Der Hausdetektiv verfolgt mich. Ich habe Angst. Auch
andere Kunden scheinen die Durchsagen wahrzunehmen.
Eine ältere Dame zuckte sogar zusammen. Eine ehemalige
Verkäuferin? Ihr verhärmtes Aussehen läßt darauf schließen.
Ich folge ihr bis zum Ausgang. Nichts. (Verströmt das
Gebläse am Eingang ein Gas?)

5.4.
Die Zahlen werden immer höher. Ich brauche ein neues
Notizbuch. Irgendetwas ist im Gange.

6.4.
Stasi?! Ich gehe davon aus. Ich muß Erika warnen.
Sie kauft hier immer noch arglos ein. Ich schon seit Tagen
nicht mehr. Alles, was ich bei Kaufland gekauft habe,
werfe ich weg. Meine Geldreserven sind bald aufgebraucht.
Ich gehe nicht mehr ins Kaufland-Cafe. Vermutlich ist im
Essen eine Droge, die einen die Durchsage überhören läßt.

8.4.
Heute morgen war ein Reklamezettel von Kaufland in der
Post. Ohne Absender. Sie wissen also, wo ich wohne.
Anzeige? Erika meint, ich sehe Gespenster. Was soll ich tun?

"Wollen Sie eine Tüte?" hat mich die Verkäuferin bei
meinem Alibieinkauf gefragt. Sie hatte so etwas Lauerndes
im Blick. Natürlich habe ich die Tüte abgelehnt, ich weiß
genau, was da drin gewesen wäre.

10.4.
Jetzt wird es ernst: Eine junge, gutaussehende Frau bot
mir englisches Mürbegebäck an. Angeblich weil
"britische Aktionstage" bei Kaufland sind.

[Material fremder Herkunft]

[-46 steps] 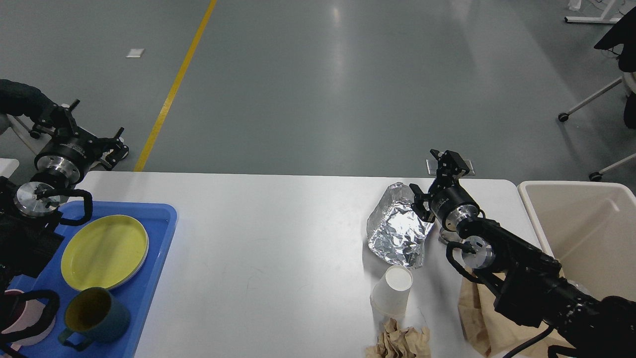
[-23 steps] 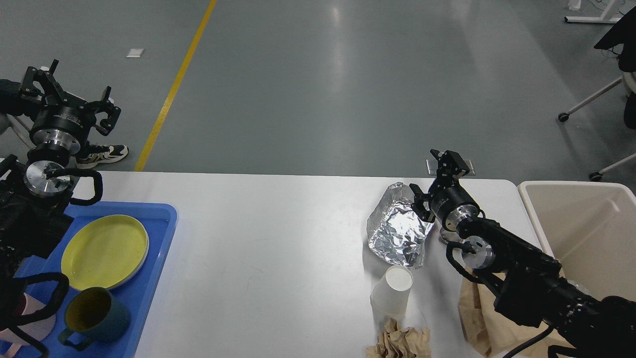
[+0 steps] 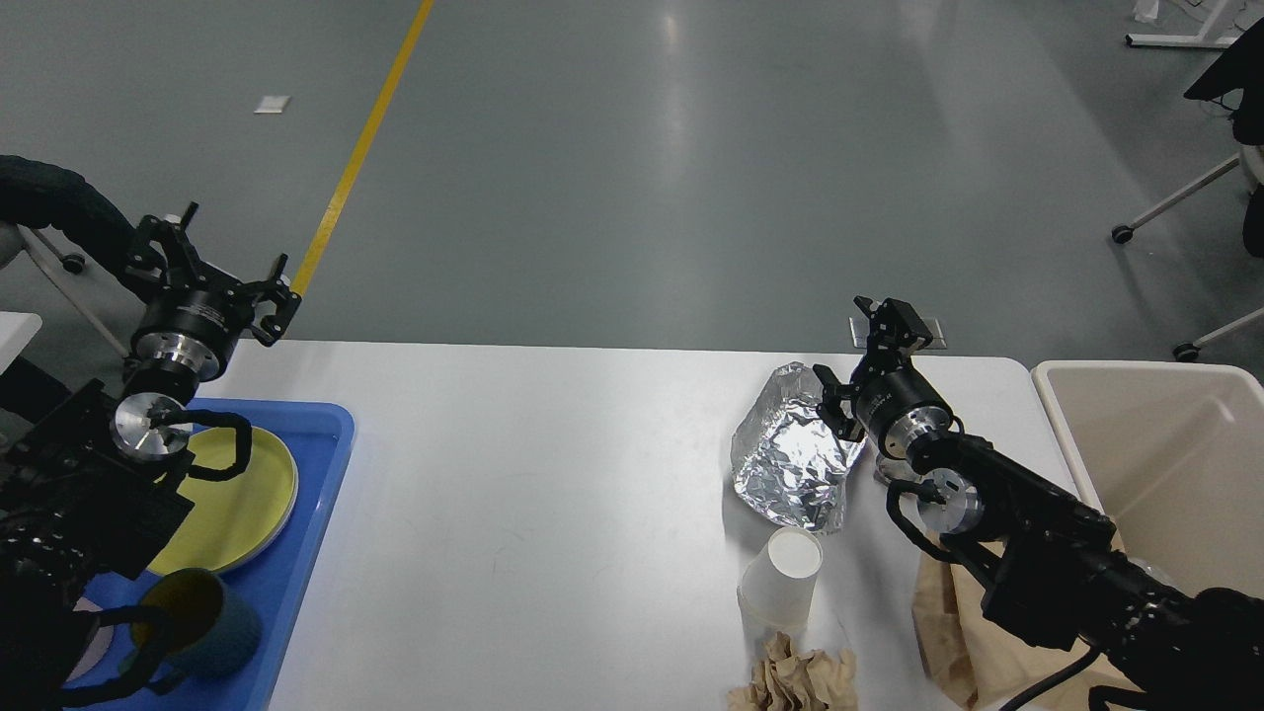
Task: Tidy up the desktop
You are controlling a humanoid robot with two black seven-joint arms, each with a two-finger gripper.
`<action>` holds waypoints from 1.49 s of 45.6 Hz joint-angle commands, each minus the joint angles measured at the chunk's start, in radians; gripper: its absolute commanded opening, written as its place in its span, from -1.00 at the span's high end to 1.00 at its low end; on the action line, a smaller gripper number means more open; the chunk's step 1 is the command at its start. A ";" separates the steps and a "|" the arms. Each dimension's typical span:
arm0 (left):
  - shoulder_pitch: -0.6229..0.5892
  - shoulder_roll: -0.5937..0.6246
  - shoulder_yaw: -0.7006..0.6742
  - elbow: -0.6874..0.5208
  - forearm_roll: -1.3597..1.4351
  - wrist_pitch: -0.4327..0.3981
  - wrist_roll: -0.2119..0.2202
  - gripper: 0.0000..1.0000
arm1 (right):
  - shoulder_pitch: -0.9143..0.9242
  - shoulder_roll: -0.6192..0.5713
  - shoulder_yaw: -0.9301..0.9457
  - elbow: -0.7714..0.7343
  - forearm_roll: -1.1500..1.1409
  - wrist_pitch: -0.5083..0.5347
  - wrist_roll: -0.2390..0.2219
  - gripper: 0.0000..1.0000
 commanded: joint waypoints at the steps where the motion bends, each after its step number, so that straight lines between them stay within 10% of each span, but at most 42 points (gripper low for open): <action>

Ging zum Schein
darauf ein. Entfernte mich rasch und unauffällig und erbrach
alles wieder. So leicht kriegen sie mich nicht.

11.4.
Bei der Durchsage "72, sofort 3e!" lief ich in Panik hinaus
in die Fußgängerzone und nach Hause. Wenn man meine Anzuggröße
zu meinem Alter addiert, ist das Ergebnis "72". Und was soll
"3e" bedeuten? Natürlich: Dritter Stock, sofort eliminieren!
Es geht los.

15.4.
Kommissar Böcklin sagte mir heute, dass bei meinem Anschlag
niemand getötet wurde. Lediglich in der Elektroabteilung
entstand größerer Sachschaden. Der Kommissar trug am Revers
ein Namensschild. Darauf stand die Nummer 27.
Also 72 von hinten gelesen. Ich bin verloren ...


----------



## Punisher (3 Mai 2011)

Lol


----------